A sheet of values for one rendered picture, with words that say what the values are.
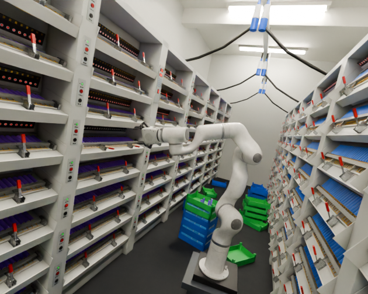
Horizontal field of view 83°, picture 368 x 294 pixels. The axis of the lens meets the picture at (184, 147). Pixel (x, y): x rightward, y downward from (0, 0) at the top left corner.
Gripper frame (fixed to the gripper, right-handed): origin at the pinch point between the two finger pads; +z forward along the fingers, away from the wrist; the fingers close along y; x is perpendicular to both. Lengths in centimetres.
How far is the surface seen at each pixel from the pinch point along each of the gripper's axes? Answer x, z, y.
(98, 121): -12.3, 13.4, -13.6
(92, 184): -23.4, 21.5, 20.3
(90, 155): -21.1, 17.5, 2.9
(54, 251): -53, 27, 40
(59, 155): -37.9, 17.2, -5.7
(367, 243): -44, -97, 15
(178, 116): 105, 18, 20
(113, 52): 4.9, 5.6, -45.8
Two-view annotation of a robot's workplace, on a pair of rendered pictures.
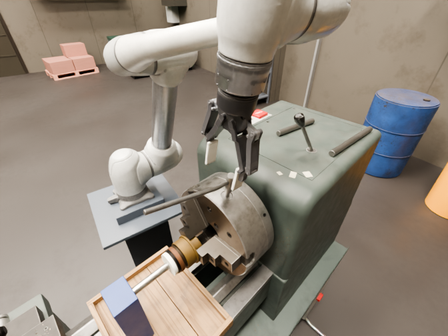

TASK OBJECTIVE: Every entry above is to be printed again exactly, pictures omitted.

EXERCISE RESPONSE:
A sheet of values for one rendered picture, with words that say what the values are.
Horizontal field of view 83°, picture 368 x 294 pixels. The axis of the lens meets the picture at (184, 147). Pixel (x, y): x rightward, y downward from (0, 0) at the top left corner.
Gripper frame (fixed to the gripper, right-handed): origin at the pinch point between the two finger pads; +z forward along the fingers, away from the wrist; the fingers close along y; x is perpendicular to both. Lengths in centimetres.
How far is the surface seen at each pixel from the pinch point along each of the gripper's axes? Answer x, z, y.
(98, 121): -12.3, 13.4, -13.6
(92, 184): -23.4, 21.5, 20.3
(90, 155): -21.1, 17.5, 2.9
(54, 251): -53, 27, 40
(59, 155): -37.9, 17.2, -5.7
(367, 243): -44, -97, 15
(178, 116): 105, 18, 20
(113, 52): 4.9, 5.6, -45.8
Two-view annotation of a robot's workplace, on a pair of rendered pictures.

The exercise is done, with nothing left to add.